* What is needed:
All lines of the entries with "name" in them must be listed.

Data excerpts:
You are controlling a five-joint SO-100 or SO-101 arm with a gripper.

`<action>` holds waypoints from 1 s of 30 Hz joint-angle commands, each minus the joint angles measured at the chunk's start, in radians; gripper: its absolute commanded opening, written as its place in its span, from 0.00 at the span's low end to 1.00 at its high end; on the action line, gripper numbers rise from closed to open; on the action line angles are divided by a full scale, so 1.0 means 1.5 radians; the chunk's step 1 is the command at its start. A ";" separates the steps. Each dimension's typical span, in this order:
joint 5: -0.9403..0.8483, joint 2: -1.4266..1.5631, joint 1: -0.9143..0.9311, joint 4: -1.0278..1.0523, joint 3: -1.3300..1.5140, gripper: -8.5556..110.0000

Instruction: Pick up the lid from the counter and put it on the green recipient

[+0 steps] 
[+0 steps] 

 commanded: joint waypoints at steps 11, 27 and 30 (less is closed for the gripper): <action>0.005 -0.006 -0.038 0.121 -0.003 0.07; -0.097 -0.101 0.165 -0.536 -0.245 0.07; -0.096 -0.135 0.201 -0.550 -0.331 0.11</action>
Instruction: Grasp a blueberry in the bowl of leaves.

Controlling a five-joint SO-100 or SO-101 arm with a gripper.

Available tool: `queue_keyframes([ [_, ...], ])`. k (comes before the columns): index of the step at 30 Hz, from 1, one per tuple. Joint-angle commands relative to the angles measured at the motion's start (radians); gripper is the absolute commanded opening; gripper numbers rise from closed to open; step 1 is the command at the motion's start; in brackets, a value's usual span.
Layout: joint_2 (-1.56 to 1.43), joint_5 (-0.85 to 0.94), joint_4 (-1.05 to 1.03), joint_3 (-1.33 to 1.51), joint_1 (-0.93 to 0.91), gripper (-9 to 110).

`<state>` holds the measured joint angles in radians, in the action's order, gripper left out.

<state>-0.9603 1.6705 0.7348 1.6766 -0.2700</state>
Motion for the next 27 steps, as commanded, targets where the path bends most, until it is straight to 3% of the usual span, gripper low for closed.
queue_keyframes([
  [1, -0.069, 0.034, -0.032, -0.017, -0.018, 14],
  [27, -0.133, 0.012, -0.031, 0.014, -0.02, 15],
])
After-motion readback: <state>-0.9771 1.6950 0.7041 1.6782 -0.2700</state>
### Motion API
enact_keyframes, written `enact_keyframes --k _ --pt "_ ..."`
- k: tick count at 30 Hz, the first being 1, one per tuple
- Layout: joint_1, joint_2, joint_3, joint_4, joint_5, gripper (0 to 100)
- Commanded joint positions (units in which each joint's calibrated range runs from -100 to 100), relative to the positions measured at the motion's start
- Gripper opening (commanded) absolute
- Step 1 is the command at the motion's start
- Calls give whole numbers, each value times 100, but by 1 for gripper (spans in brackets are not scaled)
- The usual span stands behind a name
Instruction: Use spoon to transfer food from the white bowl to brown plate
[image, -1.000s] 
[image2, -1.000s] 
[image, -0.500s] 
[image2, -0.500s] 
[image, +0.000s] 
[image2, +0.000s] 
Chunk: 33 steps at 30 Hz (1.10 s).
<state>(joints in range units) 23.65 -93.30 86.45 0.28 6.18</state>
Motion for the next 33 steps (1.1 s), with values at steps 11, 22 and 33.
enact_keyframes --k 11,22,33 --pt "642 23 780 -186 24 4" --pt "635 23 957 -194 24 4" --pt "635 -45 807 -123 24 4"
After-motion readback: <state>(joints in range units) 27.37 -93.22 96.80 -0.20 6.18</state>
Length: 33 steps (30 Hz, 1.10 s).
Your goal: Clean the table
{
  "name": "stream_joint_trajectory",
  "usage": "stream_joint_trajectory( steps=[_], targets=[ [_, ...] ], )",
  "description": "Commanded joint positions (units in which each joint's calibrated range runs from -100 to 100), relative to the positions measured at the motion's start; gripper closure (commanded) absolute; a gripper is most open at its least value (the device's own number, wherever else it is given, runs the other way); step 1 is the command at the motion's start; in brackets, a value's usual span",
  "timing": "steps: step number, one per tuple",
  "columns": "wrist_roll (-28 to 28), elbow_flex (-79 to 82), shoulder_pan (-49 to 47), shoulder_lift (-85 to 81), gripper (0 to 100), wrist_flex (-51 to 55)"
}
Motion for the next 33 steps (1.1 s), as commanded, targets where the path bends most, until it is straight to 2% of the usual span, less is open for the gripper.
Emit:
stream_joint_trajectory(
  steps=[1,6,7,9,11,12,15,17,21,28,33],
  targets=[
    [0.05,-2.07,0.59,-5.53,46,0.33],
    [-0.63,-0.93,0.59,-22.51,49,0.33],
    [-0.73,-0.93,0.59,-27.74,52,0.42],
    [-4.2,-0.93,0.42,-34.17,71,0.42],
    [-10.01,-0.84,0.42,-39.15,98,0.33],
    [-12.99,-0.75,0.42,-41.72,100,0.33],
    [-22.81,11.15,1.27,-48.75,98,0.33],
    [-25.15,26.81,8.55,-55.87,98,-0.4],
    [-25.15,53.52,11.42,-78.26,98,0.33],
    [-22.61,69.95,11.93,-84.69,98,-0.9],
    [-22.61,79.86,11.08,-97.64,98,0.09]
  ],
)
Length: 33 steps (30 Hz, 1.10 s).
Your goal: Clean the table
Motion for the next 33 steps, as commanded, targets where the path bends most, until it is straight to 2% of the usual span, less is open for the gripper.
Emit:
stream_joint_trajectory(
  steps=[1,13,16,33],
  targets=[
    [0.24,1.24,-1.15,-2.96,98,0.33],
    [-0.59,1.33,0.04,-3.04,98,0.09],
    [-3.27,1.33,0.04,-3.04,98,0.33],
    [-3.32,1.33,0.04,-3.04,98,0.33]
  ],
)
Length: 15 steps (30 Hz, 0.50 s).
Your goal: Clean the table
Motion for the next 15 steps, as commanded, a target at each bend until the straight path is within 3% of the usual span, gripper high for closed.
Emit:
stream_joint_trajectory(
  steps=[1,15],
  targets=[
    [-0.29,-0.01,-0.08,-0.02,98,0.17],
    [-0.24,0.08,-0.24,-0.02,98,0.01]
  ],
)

* Finished exercise:
- The usual span stands behind a name
  "name": "stream_joint_trajectory",

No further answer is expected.